The Congressional Budget Office recently completed a study of biofuel tax credits, with the aim of determining if existing tax credits favor one biofuel over another. The study also estimated the costs of those credits on U.S. taxpayers.

Completed at the request of the Chairman of the Senate Subcommittee on Energy, Natural Resources and Infrastructure, the study was designed to provide policymakers with information on the value of the credits. In general, the report found that the cost to taxpayers for the biodiesel tax credit was less than the cellulosic ethanol tax credit, but more than the tax credit for corn ethanol. Although in the case of greenhouse gas emissions, this metric was reversed.

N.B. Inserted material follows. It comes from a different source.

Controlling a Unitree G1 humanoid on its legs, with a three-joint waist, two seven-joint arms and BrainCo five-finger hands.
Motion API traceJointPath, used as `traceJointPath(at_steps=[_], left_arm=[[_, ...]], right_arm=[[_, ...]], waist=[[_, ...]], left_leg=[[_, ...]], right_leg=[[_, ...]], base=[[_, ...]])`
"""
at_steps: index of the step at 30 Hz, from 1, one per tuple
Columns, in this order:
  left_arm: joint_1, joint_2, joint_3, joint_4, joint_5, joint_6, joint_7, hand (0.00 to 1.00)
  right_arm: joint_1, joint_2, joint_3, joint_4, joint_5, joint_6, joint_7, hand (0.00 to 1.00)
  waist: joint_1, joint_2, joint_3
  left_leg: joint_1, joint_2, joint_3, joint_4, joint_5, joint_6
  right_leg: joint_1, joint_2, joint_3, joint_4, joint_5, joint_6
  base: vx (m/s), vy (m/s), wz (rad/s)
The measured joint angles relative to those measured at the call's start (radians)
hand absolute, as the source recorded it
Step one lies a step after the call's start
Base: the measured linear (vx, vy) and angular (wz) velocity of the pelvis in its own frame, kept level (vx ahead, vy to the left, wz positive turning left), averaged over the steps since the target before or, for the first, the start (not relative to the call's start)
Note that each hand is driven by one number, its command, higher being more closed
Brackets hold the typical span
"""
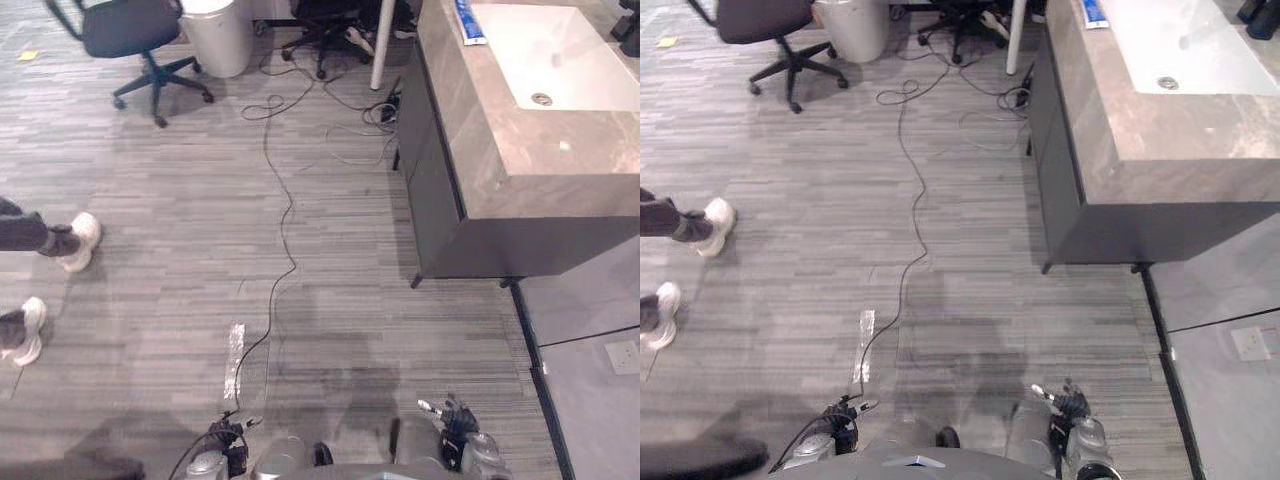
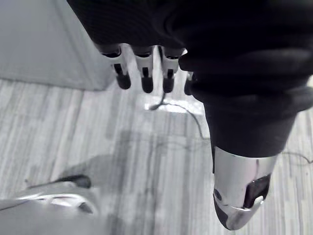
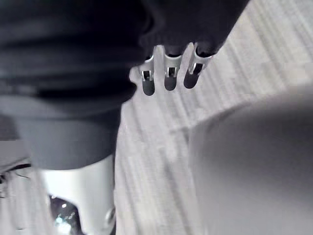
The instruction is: Organize washtable
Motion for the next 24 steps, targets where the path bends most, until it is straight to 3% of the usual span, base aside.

However, a statement issued by Imperium Renewables Inc. called the CBO report "fatally flawed." According to Imperium, the study is misleading because it accounts only for taxpayer costs, and does not address the many benefits these tax credits create for taxpayers. In addition, Imperium said the report underestimates the benefits of biofuels while hiding the significant cost to taxpayers of our reliance on fossil fuels. "This report is like a cost-benefit analysis, without the benefit analysis," said Imperium Founder and CEO John Plaza. "The CBO…ignored data showing that every dollar of subsidy invested in biofuels returns more than two dollars in increased gross domestic product and state and federal tax revenue."